● Problem to solve: How many of the lines below contain "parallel"? Reply with only that figure.

[Recorded data]
- Opening Delimiter -

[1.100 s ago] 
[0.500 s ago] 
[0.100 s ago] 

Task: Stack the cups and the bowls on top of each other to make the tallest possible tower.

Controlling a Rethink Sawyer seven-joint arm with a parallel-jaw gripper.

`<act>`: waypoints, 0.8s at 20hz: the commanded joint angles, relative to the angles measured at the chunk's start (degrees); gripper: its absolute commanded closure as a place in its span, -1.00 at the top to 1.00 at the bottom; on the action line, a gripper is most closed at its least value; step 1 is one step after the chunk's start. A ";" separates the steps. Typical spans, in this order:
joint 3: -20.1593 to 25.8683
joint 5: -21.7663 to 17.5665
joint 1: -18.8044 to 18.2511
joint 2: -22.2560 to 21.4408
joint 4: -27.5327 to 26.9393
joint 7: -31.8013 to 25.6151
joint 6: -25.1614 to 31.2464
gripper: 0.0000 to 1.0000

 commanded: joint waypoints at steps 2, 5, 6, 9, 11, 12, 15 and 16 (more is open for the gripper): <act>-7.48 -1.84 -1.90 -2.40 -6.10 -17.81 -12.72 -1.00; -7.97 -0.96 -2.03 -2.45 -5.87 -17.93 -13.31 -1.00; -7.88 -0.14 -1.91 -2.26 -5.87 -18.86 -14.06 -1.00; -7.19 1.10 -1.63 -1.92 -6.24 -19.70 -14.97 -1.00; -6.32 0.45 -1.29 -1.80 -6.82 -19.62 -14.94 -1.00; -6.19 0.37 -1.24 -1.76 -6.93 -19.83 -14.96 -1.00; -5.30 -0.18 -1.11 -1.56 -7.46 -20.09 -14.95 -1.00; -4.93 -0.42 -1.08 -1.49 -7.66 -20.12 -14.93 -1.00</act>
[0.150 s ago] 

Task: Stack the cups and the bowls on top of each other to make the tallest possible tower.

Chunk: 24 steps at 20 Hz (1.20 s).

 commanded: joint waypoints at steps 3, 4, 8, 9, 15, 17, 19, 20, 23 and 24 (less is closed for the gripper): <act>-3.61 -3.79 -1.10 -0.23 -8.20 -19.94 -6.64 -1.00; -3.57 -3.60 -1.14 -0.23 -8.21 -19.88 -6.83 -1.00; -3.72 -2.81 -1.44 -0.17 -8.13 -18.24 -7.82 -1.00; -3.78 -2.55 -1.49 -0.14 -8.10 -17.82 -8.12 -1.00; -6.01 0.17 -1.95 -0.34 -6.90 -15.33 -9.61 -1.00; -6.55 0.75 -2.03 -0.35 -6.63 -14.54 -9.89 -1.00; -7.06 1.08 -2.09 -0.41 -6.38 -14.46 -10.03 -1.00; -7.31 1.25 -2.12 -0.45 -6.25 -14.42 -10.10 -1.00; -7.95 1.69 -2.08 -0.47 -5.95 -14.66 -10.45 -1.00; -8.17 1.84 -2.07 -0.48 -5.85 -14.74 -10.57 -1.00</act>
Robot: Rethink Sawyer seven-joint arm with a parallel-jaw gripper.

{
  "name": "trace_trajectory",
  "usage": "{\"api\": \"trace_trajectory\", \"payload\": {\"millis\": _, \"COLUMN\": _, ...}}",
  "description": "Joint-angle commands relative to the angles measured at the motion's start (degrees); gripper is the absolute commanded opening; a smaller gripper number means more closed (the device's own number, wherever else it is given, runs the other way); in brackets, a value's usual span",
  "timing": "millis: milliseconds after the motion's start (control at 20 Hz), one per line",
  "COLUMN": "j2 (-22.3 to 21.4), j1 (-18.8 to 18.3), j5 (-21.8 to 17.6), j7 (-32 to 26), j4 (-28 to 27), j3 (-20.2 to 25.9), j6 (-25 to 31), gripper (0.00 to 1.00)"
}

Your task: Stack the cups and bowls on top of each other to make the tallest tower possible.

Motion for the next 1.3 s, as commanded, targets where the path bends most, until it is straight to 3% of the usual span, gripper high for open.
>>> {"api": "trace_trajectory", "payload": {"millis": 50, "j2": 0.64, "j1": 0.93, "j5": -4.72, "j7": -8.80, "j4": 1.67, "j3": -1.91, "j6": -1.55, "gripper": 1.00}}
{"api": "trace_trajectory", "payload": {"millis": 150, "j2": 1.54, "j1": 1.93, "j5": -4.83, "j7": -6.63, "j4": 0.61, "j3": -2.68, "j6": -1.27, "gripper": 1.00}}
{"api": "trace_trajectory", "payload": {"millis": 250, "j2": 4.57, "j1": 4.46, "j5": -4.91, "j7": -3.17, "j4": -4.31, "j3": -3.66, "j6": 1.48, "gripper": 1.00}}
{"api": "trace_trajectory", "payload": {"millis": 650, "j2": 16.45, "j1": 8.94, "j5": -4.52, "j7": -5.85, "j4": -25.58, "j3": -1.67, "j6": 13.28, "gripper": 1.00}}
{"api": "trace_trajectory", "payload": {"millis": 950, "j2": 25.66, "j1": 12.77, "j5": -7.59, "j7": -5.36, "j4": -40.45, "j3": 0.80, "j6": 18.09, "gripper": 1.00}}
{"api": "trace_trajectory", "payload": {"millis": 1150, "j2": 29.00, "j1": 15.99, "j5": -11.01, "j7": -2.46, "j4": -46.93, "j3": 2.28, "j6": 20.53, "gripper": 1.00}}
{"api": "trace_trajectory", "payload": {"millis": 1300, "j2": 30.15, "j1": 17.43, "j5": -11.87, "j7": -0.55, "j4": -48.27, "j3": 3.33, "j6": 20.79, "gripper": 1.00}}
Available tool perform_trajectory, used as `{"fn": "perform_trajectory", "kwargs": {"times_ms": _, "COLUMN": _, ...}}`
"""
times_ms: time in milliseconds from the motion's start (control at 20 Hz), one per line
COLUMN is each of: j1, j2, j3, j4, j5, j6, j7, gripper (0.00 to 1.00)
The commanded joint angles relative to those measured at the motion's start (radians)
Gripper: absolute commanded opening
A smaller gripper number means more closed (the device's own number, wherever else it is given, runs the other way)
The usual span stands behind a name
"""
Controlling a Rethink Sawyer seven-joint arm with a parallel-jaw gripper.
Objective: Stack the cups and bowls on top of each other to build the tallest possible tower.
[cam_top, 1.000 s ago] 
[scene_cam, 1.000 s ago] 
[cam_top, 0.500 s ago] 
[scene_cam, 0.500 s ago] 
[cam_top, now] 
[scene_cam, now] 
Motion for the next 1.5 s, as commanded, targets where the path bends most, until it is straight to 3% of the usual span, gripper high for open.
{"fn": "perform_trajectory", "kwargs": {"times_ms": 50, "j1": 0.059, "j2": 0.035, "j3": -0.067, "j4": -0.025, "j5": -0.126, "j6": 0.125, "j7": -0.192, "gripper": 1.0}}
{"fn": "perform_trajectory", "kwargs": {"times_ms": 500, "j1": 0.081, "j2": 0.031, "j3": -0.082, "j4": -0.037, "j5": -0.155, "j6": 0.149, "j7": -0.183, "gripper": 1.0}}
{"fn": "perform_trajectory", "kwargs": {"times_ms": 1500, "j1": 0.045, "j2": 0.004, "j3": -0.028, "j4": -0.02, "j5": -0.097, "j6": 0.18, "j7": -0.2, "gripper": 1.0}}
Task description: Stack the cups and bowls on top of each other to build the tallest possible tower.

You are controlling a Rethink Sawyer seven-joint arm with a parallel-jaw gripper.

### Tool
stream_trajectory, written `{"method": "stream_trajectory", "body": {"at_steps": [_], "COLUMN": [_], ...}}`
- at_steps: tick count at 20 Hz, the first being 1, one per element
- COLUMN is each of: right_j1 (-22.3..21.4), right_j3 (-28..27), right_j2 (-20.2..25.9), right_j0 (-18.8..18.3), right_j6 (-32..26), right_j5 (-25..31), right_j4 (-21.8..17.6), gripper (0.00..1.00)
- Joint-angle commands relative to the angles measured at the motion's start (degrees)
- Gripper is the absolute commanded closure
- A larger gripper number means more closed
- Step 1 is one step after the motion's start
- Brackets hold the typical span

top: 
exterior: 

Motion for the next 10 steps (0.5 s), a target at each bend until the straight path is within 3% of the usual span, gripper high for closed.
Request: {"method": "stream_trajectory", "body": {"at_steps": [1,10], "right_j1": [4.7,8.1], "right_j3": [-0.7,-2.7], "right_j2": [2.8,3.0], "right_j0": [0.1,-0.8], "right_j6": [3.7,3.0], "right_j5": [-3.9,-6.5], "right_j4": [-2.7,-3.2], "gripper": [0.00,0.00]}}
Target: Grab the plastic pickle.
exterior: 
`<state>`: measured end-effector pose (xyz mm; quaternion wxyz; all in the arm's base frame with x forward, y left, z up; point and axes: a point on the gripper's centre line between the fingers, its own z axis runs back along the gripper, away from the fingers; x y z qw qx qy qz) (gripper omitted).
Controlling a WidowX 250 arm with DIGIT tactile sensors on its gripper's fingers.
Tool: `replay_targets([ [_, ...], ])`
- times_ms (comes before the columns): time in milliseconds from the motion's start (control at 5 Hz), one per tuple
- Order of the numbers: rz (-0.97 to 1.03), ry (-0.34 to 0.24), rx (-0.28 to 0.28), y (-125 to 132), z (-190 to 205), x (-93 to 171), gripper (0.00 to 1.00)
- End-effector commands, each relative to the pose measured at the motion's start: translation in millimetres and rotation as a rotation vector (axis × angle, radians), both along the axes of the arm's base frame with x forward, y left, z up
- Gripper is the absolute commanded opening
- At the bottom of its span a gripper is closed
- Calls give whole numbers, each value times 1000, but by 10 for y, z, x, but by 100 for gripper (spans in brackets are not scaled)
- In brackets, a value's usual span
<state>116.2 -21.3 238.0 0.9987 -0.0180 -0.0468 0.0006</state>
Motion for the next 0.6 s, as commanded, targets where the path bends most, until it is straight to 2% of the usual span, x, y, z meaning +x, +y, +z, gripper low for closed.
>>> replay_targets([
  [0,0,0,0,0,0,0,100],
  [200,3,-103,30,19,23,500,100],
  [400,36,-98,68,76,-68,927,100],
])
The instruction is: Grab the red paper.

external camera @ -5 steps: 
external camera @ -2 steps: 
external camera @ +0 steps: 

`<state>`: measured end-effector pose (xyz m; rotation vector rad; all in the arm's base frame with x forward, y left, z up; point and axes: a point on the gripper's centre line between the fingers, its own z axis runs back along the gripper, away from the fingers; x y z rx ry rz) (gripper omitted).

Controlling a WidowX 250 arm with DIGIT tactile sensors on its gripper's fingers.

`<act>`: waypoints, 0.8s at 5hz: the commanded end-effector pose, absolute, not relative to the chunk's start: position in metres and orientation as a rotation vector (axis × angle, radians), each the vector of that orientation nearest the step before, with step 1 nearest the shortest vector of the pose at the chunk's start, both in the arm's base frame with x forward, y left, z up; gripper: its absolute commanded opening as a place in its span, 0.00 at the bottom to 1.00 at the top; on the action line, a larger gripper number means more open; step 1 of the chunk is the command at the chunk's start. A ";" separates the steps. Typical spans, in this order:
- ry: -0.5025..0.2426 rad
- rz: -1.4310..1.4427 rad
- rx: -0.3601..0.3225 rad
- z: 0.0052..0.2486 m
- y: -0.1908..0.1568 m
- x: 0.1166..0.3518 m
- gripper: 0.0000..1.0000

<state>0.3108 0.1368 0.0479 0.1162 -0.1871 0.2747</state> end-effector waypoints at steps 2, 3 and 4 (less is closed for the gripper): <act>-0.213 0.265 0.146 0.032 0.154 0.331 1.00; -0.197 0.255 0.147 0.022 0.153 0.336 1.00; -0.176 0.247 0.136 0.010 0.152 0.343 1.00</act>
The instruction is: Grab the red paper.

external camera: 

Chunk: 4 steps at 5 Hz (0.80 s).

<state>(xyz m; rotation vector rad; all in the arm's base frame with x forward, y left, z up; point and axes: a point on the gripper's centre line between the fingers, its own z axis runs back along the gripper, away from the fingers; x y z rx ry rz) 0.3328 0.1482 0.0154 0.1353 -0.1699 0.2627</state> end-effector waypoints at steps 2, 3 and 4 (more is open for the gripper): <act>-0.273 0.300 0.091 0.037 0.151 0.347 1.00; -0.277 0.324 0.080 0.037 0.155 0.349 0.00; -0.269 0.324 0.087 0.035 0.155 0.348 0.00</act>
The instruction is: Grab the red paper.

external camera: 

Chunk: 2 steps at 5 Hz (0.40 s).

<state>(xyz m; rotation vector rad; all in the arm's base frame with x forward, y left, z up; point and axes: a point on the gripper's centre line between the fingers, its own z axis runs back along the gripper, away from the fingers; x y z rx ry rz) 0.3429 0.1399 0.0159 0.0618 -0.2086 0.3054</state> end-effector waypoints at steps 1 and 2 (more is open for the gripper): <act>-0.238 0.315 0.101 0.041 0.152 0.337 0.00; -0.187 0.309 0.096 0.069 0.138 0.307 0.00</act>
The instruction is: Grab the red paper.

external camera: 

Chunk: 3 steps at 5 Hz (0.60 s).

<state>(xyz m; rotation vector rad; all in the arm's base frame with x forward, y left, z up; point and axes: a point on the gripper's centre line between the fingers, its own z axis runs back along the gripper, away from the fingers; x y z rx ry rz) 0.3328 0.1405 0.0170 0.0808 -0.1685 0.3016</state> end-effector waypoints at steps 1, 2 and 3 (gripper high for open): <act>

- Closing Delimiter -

● Reply: 4